Making addiction treatment better tomorrow than it was today: Why research and delivery collaborations are essential for progress

Rob Calder

A blogpost by Dr Robert Calder, Society for the Study of Addiction

It happens everywhere, in business, in health and in research. “If only they spent less money on this thing” usually something done in an office far way “and more money on this other thing” usually something done by the person speaking.

Businesses have separate research and delivery departments; successful businesses invest well in both. There are different offices (often distant from each other) for people who deliver the front-line services and for people who research how to do this better. Online businesses have warehouse staff that pick and pack goods. They also have people working on how the “buy it now” button could be better placed. Each could, and inevitably do, argue their importance.

Those arguments presumably become heated. Compared with the addiction sector, however, they become heated behind closed doors, in boardrooms, in meetings, over emails. At the end of the year everyone goes to the same Christmas party and sings karaoke together, glad that the business is doing well.

There is, however, a greater separation of research and delivery in addiction. They work for different organisations and in different offices that are far away from each other. They go to different Christmas parties. They rarely share a karaoke booth.
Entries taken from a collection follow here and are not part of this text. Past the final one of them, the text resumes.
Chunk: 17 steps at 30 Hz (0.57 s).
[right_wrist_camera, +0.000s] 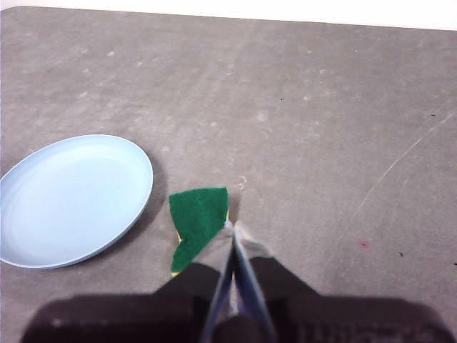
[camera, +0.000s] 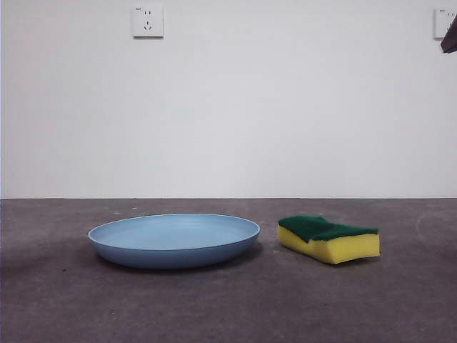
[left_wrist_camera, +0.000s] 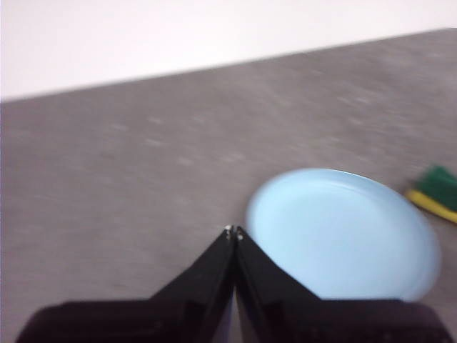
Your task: Pick up the plate,pick up the cloth,clean the plate with the cloth
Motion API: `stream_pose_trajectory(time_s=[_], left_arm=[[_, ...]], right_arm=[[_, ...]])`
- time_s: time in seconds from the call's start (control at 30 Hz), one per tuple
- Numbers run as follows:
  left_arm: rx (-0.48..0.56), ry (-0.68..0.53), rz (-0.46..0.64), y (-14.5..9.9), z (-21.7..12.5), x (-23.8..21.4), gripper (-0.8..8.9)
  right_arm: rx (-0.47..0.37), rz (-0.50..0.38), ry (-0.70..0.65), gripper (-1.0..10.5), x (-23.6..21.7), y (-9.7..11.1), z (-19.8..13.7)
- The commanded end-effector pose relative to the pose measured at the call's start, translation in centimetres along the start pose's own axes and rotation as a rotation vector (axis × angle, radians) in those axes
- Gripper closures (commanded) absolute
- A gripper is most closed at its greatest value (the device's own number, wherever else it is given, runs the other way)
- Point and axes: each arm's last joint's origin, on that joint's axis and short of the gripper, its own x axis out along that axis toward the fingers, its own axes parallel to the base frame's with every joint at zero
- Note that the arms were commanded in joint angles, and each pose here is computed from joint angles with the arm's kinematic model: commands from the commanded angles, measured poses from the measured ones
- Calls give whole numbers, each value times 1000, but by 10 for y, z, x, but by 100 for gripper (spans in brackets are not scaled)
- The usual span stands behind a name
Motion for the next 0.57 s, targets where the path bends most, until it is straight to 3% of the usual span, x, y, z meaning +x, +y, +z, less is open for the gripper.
stream_pose_trajectory(time_s=[0.03,0.2,0.57], left_arm=[[27,-25,81,8,-11,0,816],[-12,-91,162,17,-39,7,816],[-39,-139,102,21,-104,28,816]], right_arm=[[12,-2,-7,945,0,0,0],[12,-2,-7,945,0,0,0],[12,-2,-7,945,0,0,0]])
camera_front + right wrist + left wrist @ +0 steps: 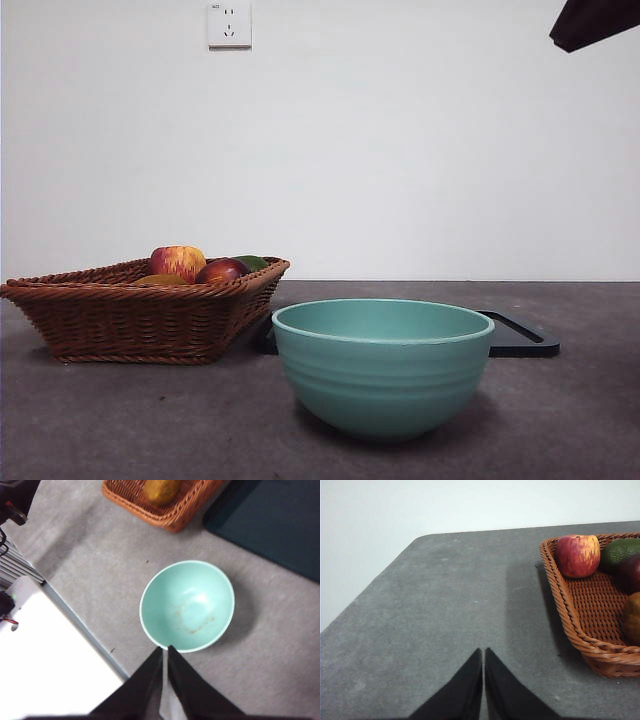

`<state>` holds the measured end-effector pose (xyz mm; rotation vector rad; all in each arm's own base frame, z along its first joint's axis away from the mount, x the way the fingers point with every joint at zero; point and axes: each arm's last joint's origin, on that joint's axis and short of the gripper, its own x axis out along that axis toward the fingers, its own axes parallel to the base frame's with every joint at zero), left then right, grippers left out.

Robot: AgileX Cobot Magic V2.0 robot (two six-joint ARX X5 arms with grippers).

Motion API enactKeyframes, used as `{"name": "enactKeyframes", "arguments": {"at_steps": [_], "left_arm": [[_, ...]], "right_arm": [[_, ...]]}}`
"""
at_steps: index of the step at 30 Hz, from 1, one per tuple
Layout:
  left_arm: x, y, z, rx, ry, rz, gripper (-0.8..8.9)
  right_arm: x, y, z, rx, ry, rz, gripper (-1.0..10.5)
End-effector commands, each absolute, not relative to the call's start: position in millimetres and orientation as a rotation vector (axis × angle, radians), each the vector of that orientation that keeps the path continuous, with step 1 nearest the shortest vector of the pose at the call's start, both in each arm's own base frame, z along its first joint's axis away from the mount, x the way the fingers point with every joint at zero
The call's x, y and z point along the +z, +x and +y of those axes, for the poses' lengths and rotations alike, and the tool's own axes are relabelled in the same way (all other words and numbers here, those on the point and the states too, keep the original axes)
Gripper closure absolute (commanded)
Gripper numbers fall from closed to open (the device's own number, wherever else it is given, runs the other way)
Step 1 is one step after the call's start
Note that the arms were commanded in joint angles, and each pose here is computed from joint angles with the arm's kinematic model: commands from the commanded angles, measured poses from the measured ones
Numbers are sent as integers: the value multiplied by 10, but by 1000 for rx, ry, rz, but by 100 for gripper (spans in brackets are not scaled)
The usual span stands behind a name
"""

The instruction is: Pick up the wifruite, put it on the bowl, pick up the plate, put it on desk

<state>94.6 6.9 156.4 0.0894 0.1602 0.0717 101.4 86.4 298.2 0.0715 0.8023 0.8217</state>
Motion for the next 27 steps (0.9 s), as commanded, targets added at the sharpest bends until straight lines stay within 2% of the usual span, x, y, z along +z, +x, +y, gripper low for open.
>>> {"name": "enactKeyframes", "arguments": {"at_steps": [1,8,16,21,27], "left_arm": [[1490,953,73,76,86,185,806],[1490,953,73,76,86,185,806],[1490,953,73,76,87,185,806],[1490,953,73,76,87,185,806],[1490,953,73,76,87,185,806]], "right_arm": [[3083,1039,785,780,-1,666,941],[3112,1117,412,519,21,384,941],[2692,1082,131,293,-5,85,941],[2326,1041,36,176,-13,-8,941],[1960,997,-19,82,-13,-17,941]]}}
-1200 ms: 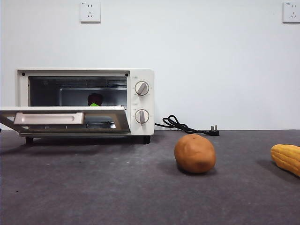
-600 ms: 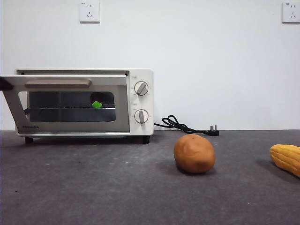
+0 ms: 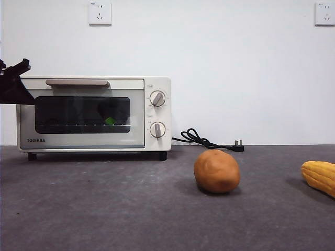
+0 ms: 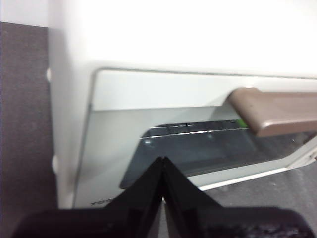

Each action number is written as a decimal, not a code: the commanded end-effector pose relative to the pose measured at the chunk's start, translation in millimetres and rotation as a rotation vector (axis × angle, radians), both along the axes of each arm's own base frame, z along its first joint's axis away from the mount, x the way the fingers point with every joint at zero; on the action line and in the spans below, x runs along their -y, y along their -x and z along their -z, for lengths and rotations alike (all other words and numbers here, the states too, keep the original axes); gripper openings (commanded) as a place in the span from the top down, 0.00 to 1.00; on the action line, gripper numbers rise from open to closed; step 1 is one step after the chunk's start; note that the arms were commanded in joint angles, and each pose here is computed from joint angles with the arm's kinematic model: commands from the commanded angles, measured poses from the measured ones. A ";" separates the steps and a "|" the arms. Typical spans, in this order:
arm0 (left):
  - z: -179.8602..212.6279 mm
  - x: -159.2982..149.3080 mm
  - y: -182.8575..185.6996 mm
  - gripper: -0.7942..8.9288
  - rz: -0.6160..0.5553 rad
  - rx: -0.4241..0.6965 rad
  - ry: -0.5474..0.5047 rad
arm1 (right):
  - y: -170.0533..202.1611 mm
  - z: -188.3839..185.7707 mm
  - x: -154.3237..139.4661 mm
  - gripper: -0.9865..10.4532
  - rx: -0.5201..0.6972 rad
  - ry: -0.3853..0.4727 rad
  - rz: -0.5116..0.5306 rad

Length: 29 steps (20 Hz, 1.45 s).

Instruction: Take the eggplant from the table,put the eggplant in the oven

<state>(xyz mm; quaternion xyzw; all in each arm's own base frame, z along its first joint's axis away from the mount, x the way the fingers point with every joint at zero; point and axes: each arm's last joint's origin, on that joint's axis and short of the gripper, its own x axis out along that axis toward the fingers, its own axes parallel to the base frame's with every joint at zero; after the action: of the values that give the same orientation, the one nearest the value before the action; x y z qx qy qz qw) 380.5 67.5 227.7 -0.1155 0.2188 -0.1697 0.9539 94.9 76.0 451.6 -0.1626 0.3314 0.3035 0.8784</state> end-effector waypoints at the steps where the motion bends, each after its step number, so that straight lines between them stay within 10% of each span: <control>1: 1.6 4.9 -0.8 0.92 0.014 -0.013 0.001 | 0.3 3.5 0.2 0.92 -0.029 0.012 0.009; 9: -47.0 21.2 35.0 0.92 -0.032 -0.051 -0.048 | 0.2 3.5 0.3 0.92 -0.027 0.014 0.013; 29: -162.0 68.7 257.2 0.92 -0.062 0.015 -0.199 | 0.2 3.5 0.4 0.91 -0.027 0.014 0.013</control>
<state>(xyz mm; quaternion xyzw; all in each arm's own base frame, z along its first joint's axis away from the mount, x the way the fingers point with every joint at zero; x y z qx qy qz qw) 123.5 -0.8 388.8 -0.0376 0.2282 -0.1150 0.9661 94.9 75.9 451.6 -0.1616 0.3318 0.3012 0.8792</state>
This separation has enormous benefits. Researchers do not identify, and patent, new addiction treatments hoping to prevent competitors from using them (Blocking Patents are common in many business research departments). Instead, the addiction research community works together, continually building on each other’s work, to improve how we understand and treat addiction.

But the separation between research and delivery also has disadvantages. The main one is that they can be cast as opposing activities. Research is this thing; delivery is this other thing. The things happen in different places. This can lead to the (increasingly popular) kinds of debates where people somehow end up arguing about which is most important, about which one we should fund, about which one is ‘best’. The answer, of course, is that they are both important, they should both be funded, and that the word ‘best’ is meaningless in this context.
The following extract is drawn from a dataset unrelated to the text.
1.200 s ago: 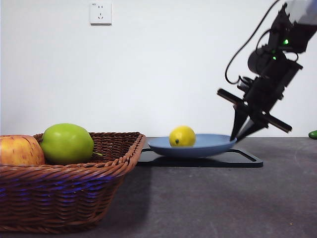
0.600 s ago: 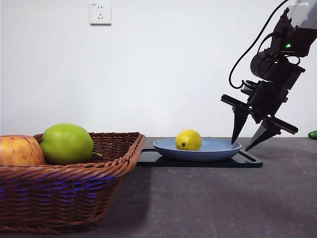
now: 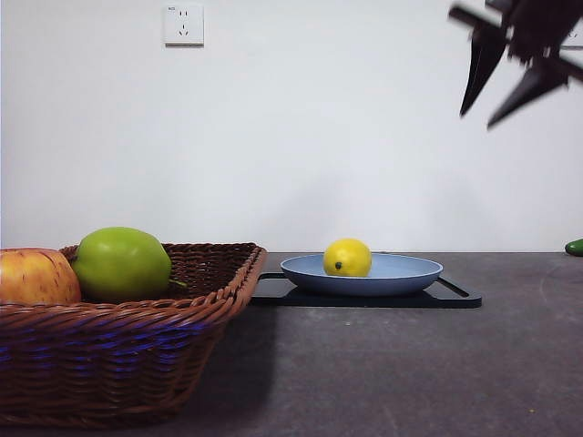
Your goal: Take the lemon from the basket,put the lemon in the plate,hand out the plate
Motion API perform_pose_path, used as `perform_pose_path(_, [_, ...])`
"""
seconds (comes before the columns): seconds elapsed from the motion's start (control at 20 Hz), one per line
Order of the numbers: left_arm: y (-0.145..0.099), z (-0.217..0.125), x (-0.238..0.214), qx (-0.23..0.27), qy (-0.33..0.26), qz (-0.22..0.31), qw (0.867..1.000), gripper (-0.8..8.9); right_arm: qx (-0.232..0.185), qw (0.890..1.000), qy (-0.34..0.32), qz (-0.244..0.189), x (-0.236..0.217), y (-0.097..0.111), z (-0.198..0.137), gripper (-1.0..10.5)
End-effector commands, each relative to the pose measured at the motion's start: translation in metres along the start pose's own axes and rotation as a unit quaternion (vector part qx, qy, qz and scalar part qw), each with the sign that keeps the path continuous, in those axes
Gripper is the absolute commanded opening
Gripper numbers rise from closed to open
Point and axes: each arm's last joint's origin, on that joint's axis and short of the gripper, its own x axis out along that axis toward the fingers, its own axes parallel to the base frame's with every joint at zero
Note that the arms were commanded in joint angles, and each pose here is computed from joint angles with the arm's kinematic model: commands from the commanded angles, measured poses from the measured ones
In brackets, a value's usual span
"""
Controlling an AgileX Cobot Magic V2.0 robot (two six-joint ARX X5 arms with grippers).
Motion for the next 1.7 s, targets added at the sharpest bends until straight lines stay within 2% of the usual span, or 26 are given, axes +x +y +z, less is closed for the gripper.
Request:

Both research and delivery are, of course, essential. A world of addiction research that delivers no addiction treatment is perverse, pointless and cruel. A world of addiction treatment that conducts no research is stagnant, dated and, judging by many treatments from history, equally cruel. Thankfully, we no longer treat ‘inebriates’ in asylums. If there’s one thing that anyone involved in addiction can agree on, it’s that we should avoid being cruel.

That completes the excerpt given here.